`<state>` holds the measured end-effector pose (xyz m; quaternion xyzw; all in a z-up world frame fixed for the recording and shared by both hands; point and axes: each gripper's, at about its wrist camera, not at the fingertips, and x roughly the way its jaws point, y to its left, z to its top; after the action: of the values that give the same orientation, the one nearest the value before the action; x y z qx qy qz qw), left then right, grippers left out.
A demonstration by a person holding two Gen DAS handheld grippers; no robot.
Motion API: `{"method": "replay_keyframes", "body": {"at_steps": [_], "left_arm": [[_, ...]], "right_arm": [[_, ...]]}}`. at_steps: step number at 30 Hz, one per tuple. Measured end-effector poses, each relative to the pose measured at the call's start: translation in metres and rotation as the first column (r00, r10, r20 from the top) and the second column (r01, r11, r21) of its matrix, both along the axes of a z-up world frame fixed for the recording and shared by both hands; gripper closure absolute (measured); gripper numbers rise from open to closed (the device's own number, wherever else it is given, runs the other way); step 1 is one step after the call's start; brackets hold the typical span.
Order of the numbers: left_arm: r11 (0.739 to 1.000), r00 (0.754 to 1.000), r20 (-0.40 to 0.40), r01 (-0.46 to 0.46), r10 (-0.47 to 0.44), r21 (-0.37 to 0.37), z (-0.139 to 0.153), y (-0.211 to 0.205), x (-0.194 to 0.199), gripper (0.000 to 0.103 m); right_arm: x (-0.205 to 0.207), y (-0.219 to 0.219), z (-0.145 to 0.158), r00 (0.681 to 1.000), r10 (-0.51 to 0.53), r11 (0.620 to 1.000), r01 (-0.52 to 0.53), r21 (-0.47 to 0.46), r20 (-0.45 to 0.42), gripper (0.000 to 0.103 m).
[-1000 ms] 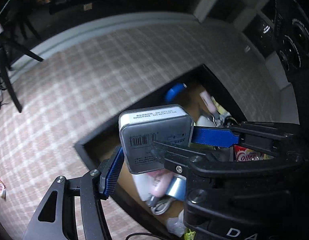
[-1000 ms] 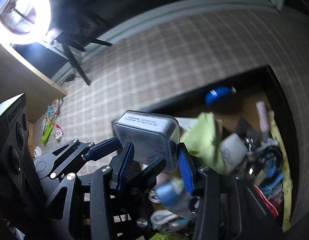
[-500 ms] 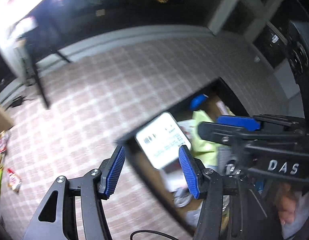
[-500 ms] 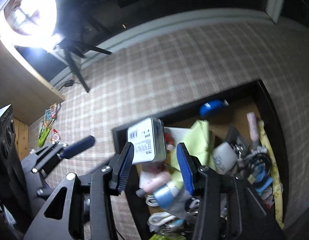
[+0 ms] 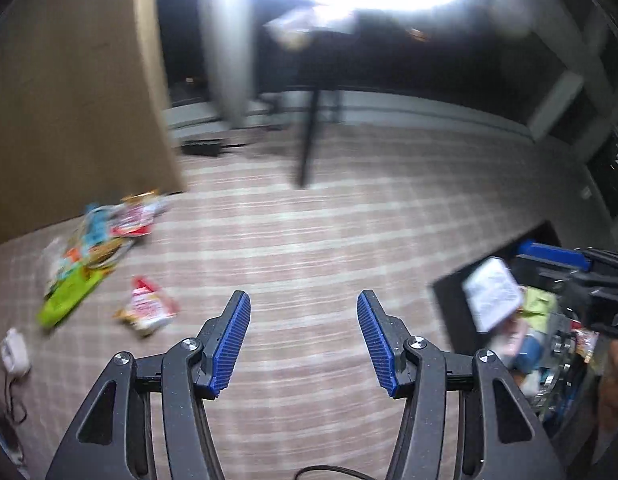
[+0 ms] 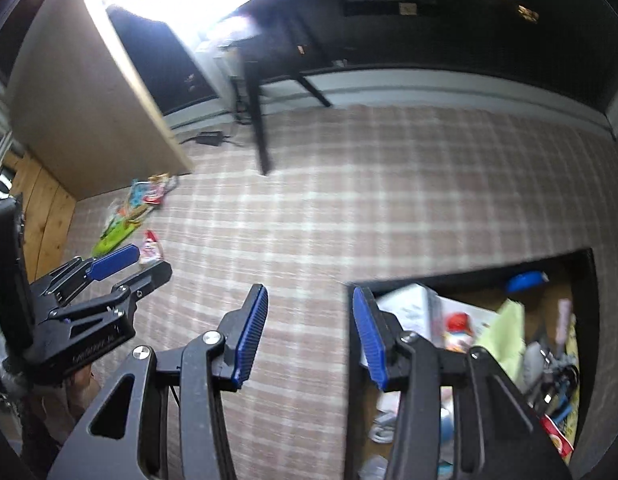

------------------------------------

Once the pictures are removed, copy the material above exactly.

> _Answer to the exercise_:
`<state>` holds the measured end-effector pose (xyz m; quaternion xyzw; all in a z-up world frame fixed for the recording and shared by both hands; point and axes: each gripper's, at about its wrist camera, not at the fingertips, and x roughly the way its jaws point, y to its left, z to its top; after the action: of the values that give the same orientation, the one nearest the value before the action; x y z qx qy qz qw), left then right, grippers left out.
A demonstration by a person holding two Gen DAS handheld grippers; no robot.
Motion API: `{"method": "replay_keyframes", "body": {"at_steps": [_], "left_arm": [[_, ...]], "right_arm": [[_, ...]]}}`. at_steps: step number at 30 Hz, one per tuple. Measured end-effector poses, each relative to the pose measured at the call's start: translation in metres and rotation as the first column (r00, r10, r20 from the top) and the second column (r01, r11, r21) of its matrix, both along the axes of a z-up world frame fixed for the recording and shared by both hands; gripper closure absolute (measured); gripper numbers rise from open to closed (the device's own number, wherever else it is given, runs the other way); step 1 is one step after the call's start; brackets hold the typical span.
Order of the numbers: left_arm: r11 (0.739 to 1.000), r00 (0.754 to 1.000), r20 (-0.40 to 0.40), r01 (-0.46 to 0.46), r10 (-0.47 to 0.44), r21 (-0.37 to 0.37), z (-0.139 to 0.153), y (-0.211 to 0.205), x (-0.194 to 0.199), gripper (0.000 to 0.103 m); right_arm: x (-0.205 to 0.207), y (-0.219 to 0.219), z (-0.145 to 0.158), r00 (0.681 to 1.000), r10 (-0.51 to 0.53), r11 (0.620 to 1.000), r01 (-0.52 to 0.53), r21 (-0.47 to 0.46), r20 (-0.45 to 0.42), gripper (0.000 to 0.103 m).
[-1000 ms] 
[-1000 ms] 
[-500 ms] 
[-500 ms] 
[+0 ms] 
[+0 ms] 

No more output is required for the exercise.